Search code examples
pythontqdm

Different behavior using tqdm


I was making a image downloading project for a website, but I encountered some strange behavior using tqdm. In the code below I included two options for making the tqdm progress bar. In option one I did not passed the iteratable content from response into the tqdm directly, while the second option I did. Although the code looks similar, the result is strangely different.

This is what the progress bar's result looks like using Option 1

This is what the progress bar's result looks like using Option 2

Option one is the result I desire but I just couldn't find an explanation for the behavior of using Option 2. Can anyone help me explain this behavior?

import requests
from tqdm import tqdm
import os

# Folder to store in
default_path = "D:\\Downloads"


def download_image(url):
    """

    This function will download the given url's image with proper filename labeling
    If a path is not provided the image will be downloaded to the Downloads folder
    """

    # Establish a Session with cookies
    s = requests.Session()

    # Fix for pixiv's request you have to add referer in order to download images
    response = s.get(url, headers={'User-Agent': 'Mozilla/5.0',
                                   'referer': 'https://www.pixiv.net/'}, stream=True)

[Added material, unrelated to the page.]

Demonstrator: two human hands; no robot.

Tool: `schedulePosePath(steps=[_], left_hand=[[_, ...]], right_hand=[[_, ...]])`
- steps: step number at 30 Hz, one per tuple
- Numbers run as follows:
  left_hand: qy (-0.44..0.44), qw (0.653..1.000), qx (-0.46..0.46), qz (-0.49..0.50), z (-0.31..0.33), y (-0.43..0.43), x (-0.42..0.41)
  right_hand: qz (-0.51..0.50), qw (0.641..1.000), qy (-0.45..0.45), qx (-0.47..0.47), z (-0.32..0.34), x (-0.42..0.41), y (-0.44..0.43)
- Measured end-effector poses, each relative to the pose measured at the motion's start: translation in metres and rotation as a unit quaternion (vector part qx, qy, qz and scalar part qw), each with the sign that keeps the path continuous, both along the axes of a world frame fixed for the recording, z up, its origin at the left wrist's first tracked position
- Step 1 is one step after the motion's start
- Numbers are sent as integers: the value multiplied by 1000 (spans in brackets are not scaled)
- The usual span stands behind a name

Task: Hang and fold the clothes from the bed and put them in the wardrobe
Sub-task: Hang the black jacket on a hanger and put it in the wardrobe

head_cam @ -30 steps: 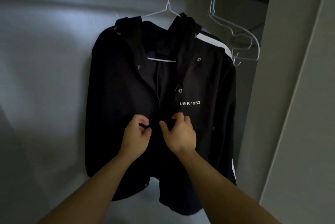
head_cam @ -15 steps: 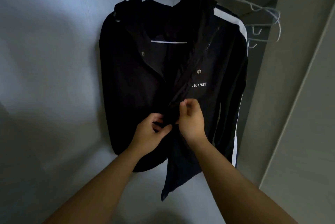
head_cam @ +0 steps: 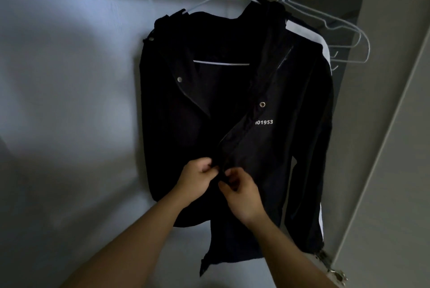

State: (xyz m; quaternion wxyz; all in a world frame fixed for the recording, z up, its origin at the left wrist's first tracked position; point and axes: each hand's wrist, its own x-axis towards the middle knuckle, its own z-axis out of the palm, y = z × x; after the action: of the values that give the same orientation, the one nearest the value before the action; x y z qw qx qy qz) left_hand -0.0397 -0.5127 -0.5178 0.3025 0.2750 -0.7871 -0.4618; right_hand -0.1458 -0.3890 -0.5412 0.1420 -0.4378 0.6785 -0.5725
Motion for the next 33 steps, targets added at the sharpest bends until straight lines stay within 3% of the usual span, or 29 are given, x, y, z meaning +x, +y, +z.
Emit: schedulePosePath(steps=[3, 6, 8, 12, 17, 21, 27, 33], left_hand=[[55, 996, 65, 3, 18, -5, 1], [207, 969, 57, 123, 64, -26, -5], [246, 953, 49, 171, 99, -44, -4], [157, 978, 78, 117, 114, -51, -1], [-15, 998, 16, 52, 38, -29, 2], [-153, 987, -6, -38, -23, -12, 7], [-167, 982, -91, 21, -43, -5, -10], [-173, 981, -86, 16, -36, -4, -17]], right_hand=[[-25, 1000, -5, -19, -10, 0, -1], [-55, 998, -13, -20, -17, -1, -4], [-61, 997, -51, -7, -22, -2, -8], [-45, 995, -89, 20, -33, -6, -14], [-30, 995, -64, 63, -48, -11, -21], [-22, 994, -83, 63, -64, -12, -27], [-19, 994, -89, 62, -80, -12, -23], [-4, 983, -84, 164, -106, -1, -22]])
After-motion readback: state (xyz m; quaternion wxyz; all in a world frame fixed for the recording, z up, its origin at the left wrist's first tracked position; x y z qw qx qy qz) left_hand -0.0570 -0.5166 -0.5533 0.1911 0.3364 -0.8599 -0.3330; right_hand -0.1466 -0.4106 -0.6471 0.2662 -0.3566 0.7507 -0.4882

    file_name = url.split("/")[-1]  # Retrieve the file name of the link
    together = os.path.join(default_path, file_name)  # Join together path with the file_name. Where to store the file
    file_size = int(response.headers["Content-Length"])  # Get the total byte size of the file
    chunk_size = 1024  # Consuming in 1024 byte per chunk

    # Option 1
    progress = tqdm(total=file_size, unit='B', unit_scale=True, desc="Downloading {file}".format(file=file_name))

    # Open the file destination and write in binary mode
    with open(together, "wb") as f:
        # Loop through each of the chunks in response in chunk_size and update the progres by calling update using
        # len(chunk) not chunk_size
        for chunk in response.iter_content(chunk_size):
            f.write(chunk)

            progress.update(len(chunk))

    # Option 2
    """progress = tqdm(response.iter_content(chunk_size),total=file_size, unit='B', unit_scale=True, desc="Downloading {file}".format(file = file_name))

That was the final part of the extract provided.